• REQUIREMENT:
Line count for "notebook": say how many lines of the data contain it, with no other text.
*** Opening SOURCE RECORDS ***
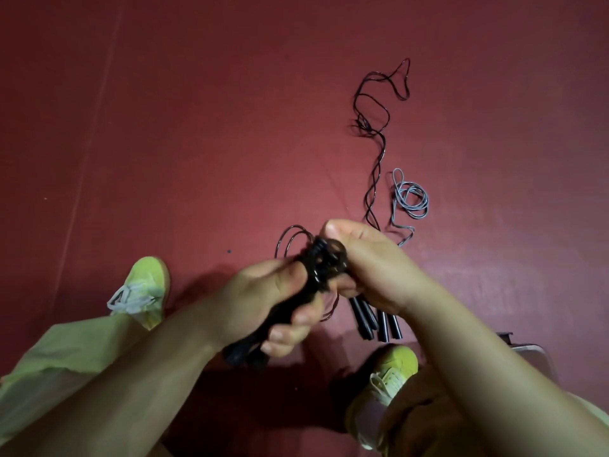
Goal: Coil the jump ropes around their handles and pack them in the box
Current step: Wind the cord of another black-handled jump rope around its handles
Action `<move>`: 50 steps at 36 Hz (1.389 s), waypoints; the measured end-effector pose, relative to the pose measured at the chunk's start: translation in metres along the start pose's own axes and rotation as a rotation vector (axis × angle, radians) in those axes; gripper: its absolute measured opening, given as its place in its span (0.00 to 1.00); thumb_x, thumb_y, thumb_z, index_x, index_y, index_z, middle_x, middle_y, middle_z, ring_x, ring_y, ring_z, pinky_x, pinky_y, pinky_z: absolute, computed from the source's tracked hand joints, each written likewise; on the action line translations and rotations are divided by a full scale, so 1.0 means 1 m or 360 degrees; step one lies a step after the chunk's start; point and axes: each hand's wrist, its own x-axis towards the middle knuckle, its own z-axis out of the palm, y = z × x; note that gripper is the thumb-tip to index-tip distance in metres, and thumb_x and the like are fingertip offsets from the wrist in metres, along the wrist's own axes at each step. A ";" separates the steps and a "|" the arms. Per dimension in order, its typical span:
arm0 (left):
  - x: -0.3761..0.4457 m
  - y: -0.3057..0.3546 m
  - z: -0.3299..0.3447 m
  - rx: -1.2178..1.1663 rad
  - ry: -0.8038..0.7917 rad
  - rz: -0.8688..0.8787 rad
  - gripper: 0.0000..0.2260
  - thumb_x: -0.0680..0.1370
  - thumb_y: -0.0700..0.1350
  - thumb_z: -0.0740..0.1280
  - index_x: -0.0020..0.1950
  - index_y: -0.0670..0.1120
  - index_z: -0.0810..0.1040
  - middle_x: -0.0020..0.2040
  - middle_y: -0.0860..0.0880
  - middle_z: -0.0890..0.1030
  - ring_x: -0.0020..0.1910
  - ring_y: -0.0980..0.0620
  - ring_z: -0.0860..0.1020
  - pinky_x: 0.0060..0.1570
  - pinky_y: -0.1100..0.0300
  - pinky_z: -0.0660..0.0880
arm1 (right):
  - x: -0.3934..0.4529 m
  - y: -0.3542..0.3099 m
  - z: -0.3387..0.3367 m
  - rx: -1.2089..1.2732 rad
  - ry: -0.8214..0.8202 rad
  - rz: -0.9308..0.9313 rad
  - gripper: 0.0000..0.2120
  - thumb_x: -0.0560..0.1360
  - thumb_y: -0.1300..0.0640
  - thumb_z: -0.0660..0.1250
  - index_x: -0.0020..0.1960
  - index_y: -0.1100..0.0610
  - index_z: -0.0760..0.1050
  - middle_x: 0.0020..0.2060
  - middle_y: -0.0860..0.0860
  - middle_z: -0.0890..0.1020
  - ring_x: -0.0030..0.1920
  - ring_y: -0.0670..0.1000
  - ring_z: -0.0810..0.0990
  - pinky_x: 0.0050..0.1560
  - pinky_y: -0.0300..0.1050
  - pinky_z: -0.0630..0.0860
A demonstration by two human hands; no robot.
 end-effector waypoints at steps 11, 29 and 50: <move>0.006 0.008 -0.007 0.0203 0.0707 -0.0014 0.15 0.69 0.53 0.64 0.49 0.44 0.72 0.28 0.50 0.74 0.22 0.56 0.66 0.18 0.68 0.61 | 0.003 0.008 0.000 -0.0822 0.0329 -0.0274 0.15 0.74 0.49 0.64 0.35 0.60 0.73 0.27 0.47 0.74 0.27 0.42 0.68 0.30 0.34 0.64; 0.012 -0.001 -0.013 0.0272 0.0786 -0.0335 0.24 0.68 0.64 0.59 0.42 0.44 0.76 0.26 0.52 0.67 0.20 0.56 0.61 0.25 0.62 0.63 | 0.007 0.017 -0.005 -0.1257 0.0694 -0.0002 0.22 0.80 0.45 0.59 0.32 0.57 0.69 0.24 0.47 0.66 0.24 0.45 0.63 0.27 0.40 0.60; 0.014 -0.007 -0.033 0.1985 0.1211 -0.0256 0.22 0.66 0.67 0.66 0.40 0.49 0.72 0.30 0.54 0.72 0.30 0.53 0.70 0.33 0.56 0.65 | 0.014 0.033 0.005 -0.0787 0.0553 0.0269 0.26 0.75 0.38 0.58 0.38 0.60 0.75 0.20 0.44 0.65 0.22 0.43 0.62 0.30 0.43 0.58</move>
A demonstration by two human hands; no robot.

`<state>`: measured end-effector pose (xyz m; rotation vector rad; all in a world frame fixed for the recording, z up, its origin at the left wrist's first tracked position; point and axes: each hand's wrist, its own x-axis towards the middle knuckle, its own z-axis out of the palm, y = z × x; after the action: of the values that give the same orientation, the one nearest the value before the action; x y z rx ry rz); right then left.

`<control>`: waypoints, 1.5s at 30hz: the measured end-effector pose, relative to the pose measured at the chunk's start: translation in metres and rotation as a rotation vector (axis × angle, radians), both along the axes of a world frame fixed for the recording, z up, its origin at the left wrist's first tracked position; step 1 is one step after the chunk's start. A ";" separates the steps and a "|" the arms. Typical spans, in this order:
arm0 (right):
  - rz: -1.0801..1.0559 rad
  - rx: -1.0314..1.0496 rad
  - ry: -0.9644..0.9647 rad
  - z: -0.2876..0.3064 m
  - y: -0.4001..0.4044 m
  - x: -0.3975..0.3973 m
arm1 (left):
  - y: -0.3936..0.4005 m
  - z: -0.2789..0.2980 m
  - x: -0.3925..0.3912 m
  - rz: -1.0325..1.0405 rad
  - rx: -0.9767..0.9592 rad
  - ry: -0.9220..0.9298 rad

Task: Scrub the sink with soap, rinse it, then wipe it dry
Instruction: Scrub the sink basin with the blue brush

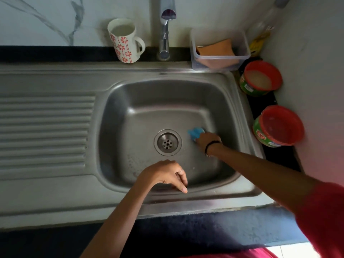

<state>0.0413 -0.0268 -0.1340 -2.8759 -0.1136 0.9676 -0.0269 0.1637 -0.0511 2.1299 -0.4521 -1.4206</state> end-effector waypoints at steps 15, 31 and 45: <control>-0.004 -0.022 0.022 -0.017 0.000 0.012 | -0.019 -0.003 0.010 -0.095 -0.016 -0.004; 0.053 0.021 0.168 0.021 0.007 0.022 | -0.022 -0.009 0.010 -0.052 -0.060 0.034; -0.105 0.031 0.001 0.010 -0.017 0.066 | -0.010 -0.013 0.006 0.017 -0.124 0.103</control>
<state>0.1075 -0.0443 -0.1235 -2.8209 0.0214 0.9398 -0.0209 0.1536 -0.0640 1.9490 -0.4689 -1.4467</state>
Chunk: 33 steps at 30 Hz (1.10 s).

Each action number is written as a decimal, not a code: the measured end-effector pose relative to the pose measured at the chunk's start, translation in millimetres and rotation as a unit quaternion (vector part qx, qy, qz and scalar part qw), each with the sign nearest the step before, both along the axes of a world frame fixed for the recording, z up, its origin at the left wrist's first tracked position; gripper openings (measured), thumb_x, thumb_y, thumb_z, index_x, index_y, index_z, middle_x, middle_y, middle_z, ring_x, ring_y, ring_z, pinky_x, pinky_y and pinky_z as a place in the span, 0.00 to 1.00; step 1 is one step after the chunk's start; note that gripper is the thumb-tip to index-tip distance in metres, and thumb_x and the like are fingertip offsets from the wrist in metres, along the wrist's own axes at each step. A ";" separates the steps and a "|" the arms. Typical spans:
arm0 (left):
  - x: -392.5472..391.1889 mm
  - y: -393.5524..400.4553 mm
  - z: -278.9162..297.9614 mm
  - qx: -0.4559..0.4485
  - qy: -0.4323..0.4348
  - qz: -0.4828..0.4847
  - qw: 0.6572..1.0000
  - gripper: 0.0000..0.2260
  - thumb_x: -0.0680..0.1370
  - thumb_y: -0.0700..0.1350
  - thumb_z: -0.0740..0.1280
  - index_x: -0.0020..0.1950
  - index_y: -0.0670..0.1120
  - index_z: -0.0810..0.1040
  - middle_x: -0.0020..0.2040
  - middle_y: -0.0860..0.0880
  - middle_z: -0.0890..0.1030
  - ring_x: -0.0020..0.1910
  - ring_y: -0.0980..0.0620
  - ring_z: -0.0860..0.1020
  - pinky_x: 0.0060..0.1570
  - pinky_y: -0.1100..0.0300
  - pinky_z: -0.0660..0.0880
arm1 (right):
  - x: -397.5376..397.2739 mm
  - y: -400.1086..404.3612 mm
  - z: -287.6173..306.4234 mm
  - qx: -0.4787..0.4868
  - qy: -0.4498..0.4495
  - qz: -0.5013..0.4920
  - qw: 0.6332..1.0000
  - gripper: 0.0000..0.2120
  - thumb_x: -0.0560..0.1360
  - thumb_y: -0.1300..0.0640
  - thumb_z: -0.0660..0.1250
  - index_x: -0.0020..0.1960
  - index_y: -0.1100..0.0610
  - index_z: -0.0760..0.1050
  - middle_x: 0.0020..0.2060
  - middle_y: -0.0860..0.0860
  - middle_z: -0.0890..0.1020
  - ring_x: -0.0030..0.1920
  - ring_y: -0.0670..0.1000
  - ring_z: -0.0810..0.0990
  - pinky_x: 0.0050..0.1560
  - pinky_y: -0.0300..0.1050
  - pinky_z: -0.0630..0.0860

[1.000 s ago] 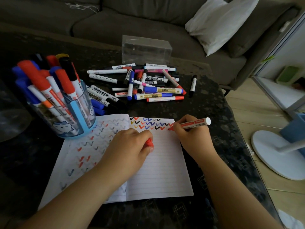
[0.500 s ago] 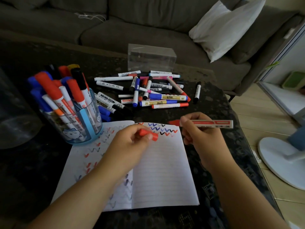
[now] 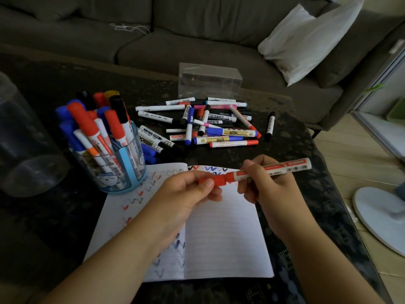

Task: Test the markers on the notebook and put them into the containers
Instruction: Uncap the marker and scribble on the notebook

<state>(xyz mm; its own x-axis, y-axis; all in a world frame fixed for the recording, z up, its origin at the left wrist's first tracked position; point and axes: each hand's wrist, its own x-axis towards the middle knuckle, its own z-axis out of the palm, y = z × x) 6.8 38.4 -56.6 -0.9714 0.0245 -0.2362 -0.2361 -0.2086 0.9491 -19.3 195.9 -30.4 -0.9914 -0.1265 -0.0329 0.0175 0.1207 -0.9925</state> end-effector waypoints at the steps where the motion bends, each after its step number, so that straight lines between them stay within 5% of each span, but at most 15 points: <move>1: 0.9 -0.4 0.4 -0.039 0.018 -0.024 0.999 0.07 0.77 0.40 0.63 0.49 0.47 0.80 0.40 0.48 0.84 0.44 0.52 0.83 0.57 0.54 0.74 | 0.0 0.5 -0.8 0.012 0.002 0.009 1.000 0.10 0.75 0.54 0.64 0.39 0.59 0.74 0.25 0.49 0.77 0.26 0.45 0.71 0.28 0.36 0.69; 4: 5.4 -0.6 -0.4 -0.164 0.048 -0.108 0.979 0.07 0.79 0.44 0.60 0.48 0.48 0.79 0.37 0.52 0.84 0.40 0.56 0.82 0.53 0.59 0.75 | 0.2 4.6 -1.8 0.039 0.001 0.028 0.999 0.10 0.71 0.52 0.67 0.37 0.58 0.75 0.25 0.49 0.74 0.25 0.45 0.69 0.28 0.37 0.68; 13: 19.5 1.7 -12.8 -0.230 0.065 -0.177 0.955 0.10 0.79 0.47 0.59 0.41 0.49 0.77 0.28 0.55 0.76 0.31 0.55 0.73 0.37 0.58 0.72 | 27.5 1.1 -35.0 -0.101 -0.094 -0.038 0.990 0.14 0.77 0.61 0.61 0.33 0.59 0.67 0.21 0.53 0.66 0.22 0.48 0.61 0.23 0.38 0.58; 24: 24.2 6.4 -9.3 -0.289 0.112 -0.156 0.938 0.09 0.78 0.51 0.60 0.42 0.52 0.78 0.31 0.56 0.78 0.36 0.52 0.77 0.44 0.49 0.76 | 32.6 6.2 -31.9 -0.140 -0.110 -0.023 0.984 0.12 0.77 0.61 0.61 0.36 0.62 0.68 0.21 0.53 0.67 0.23 0.47 0.62 0.24 0.38 0.60; 33: 18.0 4.4 -14.2 -0.314 0.133 -0.105 0.934 0.03 0.76 0.47 0.66 0.44 0.56 0.77 0.36 0.51 0.79 0.34 0.54 0.75 0.41 0.50 0.74 | 26.8 20.5 -27.4 -0.094 -0.119 0.014 0.988 0.17 0.66 0.45 0.67 0.39 0.61 0.76 0.28 0.52 0.76 0.29 0.46 0.70 0.31 0.38 0.68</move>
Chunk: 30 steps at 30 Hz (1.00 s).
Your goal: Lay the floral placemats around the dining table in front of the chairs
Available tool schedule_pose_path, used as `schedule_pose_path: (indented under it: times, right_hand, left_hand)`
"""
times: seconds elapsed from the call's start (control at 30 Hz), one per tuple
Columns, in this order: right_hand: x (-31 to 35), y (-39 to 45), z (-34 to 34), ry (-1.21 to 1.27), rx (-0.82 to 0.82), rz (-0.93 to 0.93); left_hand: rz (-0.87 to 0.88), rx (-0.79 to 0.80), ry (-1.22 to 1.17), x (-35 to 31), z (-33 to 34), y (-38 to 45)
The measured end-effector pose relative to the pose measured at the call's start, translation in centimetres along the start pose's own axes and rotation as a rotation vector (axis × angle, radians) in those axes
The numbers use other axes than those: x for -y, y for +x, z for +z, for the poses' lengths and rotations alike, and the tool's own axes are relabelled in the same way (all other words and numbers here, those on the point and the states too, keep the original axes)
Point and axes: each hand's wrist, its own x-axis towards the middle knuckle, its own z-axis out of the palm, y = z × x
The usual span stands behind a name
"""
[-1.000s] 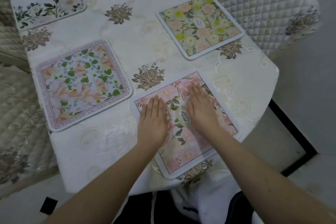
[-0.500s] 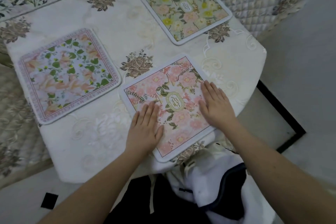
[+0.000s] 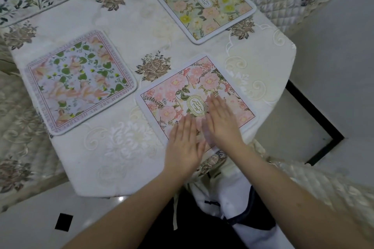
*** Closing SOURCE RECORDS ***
• FINAL ANSWER:
2